Review | Songlines

Aw Sa Yone Vol 2

Rating: ★★★★

View album and artist details

Album and Artist Details

Artist/band:

Dieuf-Dieul de Thies

Label:

Teranga Beat

March/2016

In the early 1980s in the city of Thies in Senegal, a group recorded approximately two-and-a-half hours of music that was never to receive a release – not even on cassette, the preferred local medium at the time. Dieuf-Dieul are one of the great West African bands that never really happened. In 2002 a couple of tracks appeared on CD and now, with a second volume of Aw Sa Yone, their entire output is available for all to enjoy. Their music is a diverse mixture of mbalax and more traditional Senegalese music, with influences from Casamance and the Gambia, and even a little bit of salsa too. The seven lengthy tracks include five songs that feature the soaring voice of Bassirou Sarr, the youngest of their three vocalists. His thick and syrupy voice is similar to that of Youssou N’dour when he was the young rising star of Senegalese music in the Star Band and Etoile de Dakar.
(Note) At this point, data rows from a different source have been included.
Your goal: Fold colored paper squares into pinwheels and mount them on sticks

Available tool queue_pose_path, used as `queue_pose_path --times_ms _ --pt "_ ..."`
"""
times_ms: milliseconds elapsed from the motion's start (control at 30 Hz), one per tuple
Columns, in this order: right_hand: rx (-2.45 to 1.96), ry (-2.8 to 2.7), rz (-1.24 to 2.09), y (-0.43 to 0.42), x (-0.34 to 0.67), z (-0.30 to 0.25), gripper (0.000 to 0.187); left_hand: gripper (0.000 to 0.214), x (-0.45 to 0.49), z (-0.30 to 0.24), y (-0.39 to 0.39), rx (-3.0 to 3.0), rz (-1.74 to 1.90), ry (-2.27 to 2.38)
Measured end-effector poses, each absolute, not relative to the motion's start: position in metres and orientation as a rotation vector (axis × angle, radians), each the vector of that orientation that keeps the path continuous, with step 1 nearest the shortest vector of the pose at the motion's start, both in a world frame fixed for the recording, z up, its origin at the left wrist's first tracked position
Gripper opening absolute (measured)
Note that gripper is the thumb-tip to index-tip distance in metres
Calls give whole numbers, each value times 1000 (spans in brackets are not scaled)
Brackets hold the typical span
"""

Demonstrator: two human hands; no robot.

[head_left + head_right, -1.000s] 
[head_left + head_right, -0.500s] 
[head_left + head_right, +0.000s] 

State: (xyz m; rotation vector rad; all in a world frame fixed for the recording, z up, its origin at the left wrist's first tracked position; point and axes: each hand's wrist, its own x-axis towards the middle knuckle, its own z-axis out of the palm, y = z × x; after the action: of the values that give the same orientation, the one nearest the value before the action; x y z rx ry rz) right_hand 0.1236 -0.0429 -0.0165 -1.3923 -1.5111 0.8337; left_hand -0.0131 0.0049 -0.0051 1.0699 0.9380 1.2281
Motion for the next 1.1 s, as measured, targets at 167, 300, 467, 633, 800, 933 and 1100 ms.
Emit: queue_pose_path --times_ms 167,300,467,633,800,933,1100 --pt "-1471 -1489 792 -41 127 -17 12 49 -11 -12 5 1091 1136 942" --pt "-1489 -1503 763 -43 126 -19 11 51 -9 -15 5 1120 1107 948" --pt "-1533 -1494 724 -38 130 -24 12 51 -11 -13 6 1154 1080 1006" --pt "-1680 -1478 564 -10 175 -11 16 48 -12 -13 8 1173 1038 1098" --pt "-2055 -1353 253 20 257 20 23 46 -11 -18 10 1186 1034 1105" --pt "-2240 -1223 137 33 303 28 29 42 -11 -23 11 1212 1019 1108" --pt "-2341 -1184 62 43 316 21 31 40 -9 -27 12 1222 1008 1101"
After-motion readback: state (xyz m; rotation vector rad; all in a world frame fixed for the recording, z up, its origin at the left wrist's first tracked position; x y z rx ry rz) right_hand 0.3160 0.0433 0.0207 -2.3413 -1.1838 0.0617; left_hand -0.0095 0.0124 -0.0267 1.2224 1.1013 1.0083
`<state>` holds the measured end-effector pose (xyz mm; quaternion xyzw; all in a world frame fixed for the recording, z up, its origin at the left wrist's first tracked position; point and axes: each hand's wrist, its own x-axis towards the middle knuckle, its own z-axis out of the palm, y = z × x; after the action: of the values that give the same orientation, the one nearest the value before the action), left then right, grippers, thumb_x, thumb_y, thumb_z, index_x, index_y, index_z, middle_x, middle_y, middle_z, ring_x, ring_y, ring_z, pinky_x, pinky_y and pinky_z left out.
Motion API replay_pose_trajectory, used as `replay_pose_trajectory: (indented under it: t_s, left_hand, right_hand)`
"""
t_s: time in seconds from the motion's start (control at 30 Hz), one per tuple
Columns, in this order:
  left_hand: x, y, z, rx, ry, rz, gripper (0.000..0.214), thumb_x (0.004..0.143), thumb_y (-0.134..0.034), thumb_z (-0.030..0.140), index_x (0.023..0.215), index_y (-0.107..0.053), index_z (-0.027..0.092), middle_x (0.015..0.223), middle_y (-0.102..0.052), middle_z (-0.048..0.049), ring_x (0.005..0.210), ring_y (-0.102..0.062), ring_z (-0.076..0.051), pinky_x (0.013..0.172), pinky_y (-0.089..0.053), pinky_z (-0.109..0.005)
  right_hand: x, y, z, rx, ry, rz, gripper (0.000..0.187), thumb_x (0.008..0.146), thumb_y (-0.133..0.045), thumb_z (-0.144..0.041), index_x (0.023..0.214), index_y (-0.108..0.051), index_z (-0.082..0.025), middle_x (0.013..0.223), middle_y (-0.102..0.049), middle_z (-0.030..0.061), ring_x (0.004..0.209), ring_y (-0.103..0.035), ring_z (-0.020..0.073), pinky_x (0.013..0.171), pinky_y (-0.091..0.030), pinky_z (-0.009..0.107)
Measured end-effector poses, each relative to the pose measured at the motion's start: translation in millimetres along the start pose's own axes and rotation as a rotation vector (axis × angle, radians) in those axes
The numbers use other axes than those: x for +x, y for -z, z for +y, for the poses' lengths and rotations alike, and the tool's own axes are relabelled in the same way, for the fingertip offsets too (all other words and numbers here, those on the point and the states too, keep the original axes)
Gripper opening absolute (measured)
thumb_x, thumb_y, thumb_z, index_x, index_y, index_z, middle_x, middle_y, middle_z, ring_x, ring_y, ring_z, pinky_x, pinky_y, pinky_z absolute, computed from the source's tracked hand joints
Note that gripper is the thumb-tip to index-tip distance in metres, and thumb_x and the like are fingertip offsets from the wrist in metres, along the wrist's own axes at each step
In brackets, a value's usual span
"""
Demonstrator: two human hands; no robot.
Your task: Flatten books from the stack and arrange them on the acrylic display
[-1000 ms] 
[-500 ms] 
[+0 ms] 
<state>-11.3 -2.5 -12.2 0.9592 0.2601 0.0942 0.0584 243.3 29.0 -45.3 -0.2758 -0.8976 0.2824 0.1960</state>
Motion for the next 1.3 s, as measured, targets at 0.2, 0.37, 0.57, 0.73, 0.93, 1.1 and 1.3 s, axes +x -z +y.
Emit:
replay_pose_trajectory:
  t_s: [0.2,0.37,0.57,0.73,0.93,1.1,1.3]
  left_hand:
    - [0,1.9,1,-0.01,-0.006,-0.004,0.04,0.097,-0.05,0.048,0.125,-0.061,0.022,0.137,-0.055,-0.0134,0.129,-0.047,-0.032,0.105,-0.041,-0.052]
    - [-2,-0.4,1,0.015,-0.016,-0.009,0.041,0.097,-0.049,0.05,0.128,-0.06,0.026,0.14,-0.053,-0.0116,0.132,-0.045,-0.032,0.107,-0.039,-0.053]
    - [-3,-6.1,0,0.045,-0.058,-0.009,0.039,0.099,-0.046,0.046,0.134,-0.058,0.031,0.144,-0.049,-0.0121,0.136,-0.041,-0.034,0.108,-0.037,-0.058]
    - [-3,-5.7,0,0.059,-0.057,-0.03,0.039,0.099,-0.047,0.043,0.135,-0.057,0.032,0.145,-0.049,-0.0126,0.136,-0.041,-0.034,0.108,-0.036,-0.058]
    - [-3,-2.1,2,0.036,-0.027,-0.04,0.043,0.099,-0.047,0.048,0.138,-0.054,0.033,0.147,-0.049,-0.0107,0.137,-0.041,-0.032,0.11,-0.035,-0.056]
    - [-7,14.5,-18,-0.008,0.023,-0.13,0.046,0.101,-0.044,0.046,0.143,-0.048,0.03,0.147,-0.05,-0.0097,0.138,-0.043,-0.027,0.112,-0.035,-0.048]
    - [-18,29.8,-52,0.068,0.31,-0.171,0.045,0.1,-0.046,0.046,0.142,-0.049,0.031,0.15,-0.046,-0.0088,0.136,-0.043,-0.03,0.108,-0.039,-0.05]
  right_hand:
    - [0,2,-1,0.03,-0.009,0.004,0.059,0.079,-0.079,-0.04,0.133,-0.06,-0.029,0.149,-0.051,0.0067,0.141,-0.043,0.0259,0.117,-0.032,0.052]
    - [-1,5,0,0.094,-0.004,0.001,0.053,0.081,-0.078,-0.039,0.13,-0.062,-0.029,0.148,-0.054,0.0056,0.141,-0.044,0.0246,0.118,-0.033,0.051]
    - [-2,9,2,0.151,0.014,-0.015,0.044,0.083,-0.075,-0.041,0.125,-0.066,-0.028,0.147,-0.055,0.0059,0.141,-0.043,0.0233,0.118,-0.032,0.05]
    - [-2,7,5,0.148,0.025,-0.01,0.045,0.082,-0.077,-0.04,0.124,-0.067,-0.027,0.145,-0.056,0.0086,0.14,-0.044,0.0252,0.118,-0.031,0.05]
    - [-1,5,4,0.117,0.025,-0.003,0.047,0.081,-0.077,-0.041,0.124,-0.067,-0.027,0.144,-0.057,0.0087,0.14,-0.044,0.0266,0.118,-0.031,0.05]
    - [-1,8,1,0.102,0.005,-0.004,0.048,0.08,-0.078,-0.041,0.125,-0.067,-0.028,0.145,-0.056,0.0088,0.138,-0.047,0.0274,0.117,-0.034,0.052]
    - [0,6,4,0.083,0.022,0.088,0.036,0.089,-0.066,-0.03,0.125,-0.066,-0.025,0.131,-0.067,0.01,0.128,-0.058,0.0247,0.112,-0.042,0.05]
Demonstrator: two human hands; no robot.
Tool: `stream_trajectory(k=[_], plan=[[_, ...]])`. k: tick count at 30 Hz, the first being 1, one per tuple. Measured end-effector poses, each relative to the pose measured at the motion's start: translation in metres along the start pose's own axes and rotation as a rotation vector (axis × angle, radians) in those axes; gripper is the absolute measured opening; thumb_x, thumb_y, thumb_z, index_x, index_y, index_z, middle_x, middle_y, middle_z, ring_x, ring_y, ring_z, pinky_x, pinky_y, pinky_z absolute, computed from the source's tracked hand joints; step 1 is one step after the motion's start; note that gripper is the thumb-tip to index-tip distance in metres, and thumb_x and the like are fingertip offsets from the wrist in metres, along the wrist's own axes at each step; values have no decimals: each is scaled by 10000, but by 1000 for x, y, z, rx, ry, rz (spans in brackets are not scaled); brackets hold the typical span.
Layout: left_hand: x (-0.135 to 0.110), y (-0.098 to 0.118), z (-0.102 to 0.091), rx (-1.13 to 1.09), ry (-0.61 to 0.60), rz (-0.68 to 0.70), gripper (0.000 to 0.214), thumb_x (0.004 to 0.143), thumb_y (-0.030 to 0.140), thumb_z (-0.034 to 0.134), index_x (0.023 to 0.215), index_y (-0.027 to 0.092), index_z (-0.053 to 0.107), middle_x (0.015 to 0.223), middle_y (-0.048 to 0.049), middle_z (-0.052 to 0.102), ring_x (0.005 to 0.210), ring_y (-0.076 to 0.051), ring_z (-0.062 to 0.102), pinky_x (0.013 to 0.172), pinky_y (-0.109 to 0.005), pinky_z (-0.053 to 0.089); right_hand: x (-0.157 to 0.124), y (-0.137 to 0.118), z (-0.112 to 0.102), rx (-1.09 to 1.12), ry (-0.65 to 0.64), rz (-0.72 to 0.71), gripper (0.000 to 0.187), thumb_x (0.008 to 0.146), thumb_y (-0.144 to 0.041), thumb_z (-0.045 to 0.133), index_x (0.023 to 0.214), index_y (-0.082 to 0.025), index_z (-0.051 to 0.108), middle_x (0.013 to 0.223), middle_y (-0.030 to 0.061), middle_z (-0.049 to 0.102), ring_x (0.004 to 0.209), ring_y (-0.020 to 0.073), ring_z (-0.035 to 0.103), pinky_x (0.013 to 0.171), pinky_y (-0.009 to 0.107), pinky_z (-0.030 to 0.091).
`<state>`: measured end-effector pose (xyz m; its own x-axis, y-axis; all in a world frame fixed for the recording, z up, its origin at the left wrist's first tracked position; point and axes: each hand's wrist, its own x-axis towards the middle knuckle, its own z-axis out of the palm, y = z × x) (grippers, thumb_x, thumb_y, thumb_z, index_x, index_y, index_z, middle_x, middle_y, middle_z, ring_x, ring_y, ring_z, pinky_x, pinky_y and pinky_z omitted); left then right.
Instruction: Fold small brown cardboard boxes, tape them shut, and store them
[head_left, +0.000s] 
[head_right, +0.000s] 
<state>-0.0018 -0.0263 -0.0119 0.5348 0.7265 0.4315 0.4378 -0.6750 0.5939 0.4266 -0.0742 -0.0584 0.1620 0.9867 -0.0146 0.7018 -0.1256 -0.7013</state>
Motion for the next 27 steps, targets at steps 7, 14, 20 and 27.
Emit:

The epic track ‘Jirim’ is as impressive as Youssou's ‘Jalo’. However Dieuf-Dieul perform less of the hard mbalax that Etoile de Dakar were famous for. Their repertoire is more varied: loaded with psychedelic guitars and wah-wah effects, funk bass, and a breezy horn section of trumpet, trombone and saxophone. Some of it is raunchy and upbeat, and some of it slinky and seductive. It's a glorious sound: the group deserves to be added to the list of West African legends.